*Your task*. Every line below should be set down exactly as it appears.

*Information shown*.
%%

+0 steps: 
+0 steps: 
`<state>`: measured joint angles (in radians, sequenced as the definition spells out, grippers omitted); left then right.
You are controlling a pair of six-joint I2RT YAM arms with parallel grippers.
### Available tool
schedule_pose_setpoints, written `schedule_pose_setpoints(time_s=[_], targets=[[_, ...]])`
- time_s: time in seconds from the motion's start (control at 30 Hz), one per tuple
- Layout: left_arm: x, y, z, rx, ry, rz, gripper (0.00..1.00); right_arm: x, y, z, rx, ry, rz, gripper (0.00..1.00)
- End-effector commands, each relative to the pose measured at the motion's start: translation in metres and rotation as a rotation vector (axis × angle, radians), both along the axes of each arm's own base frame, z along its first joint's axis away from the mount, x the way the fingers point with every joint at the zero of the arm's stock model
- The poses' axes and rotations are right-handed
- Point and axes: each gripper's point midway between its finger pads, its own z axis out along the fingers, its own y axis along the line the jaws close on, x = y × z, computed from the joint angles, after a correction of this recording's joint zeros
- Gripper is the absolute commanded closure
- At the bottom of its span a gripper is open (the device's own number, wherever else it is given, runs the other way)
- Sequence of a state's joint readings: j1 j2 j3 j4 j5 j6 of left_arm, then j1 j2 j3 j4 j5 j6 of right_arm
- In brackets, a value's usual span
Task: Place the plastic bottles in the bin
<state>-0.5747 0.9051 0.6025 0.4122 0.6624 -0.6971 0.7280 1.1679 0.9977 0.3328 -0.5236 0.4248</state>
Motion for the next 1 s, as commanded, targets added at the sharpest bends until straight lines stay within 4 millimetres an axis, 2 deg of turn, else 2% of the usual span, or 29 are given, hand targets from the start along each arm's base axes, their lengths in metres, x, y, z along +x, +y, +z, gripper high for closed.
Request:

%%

*Answer to this problem*.
+0 steps: 
+0 steps: 
`<state>`: measured joint angles (in radians, sequenced as the definition spells out, grippers omitted); left then right.
You are controlling a pair of six-joint I2RT YAM arms with parallel grippers.
### Available tool
schedule_pose_setpoints, written `schedule_pose_setpoints(time_s=[_], targets=[[_, ...]])`
- time_s: time in seconds from the motion's start (control at 30 Hz), one per tuple
- Layout: left_arm: x, y, z, rx, ry, rz, gripper (0.00..1.00); right_arm: x, y, z, rx, ry, rz, gripper (0.00..1.00)
- End-effector commands, each relative to the pose measured at the motion's start: translation in metres and rotation as a rotation vector (axis × angle, radians), both along the axes of each arm's own base frame, z along its first joint's axis away from the mount, x the way the fingers point with every joint at the zero of the arm's stock model
- The poses' axes and rotations are right-handed
- Point and axes: each gripper's point midway between its finger pads, its own z axis out along the fingers, its own y axis along the line the jaws close on, x = y × z, computed from the joint angles, after a correction of this recording's joint zeros
- Gripper is the absolute commanded closure
- At the bottom of its span a gripper is open (the device's own number, wherever else it is given, runs the other way)
- Sequence of a state's joint readings: j1 j2 j3 j4 j5 j6 of left_arm, then j1 j2 j3 j4 j5 j6 of right_arm
- In brackets, a value's usual span
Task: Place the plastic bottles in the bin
<state>-0.5747 0.9051 0.6025 0.4122 0.6624 -0.6971 0.7280 1.1679 0.9977 0.3328 -0.5236 0.4248</state>
Motion for the next 1 s, as commanded, targets added at the sharpest bends until straight lines stay within 4 millimetres an axis, 2 deg of turn, else 2% of the usual span, or 29 are given, hand targets from the start along each arm's base axes, their lengths in metres, x, y, z along +x, +y, +z, gripper high for closed.
Request:

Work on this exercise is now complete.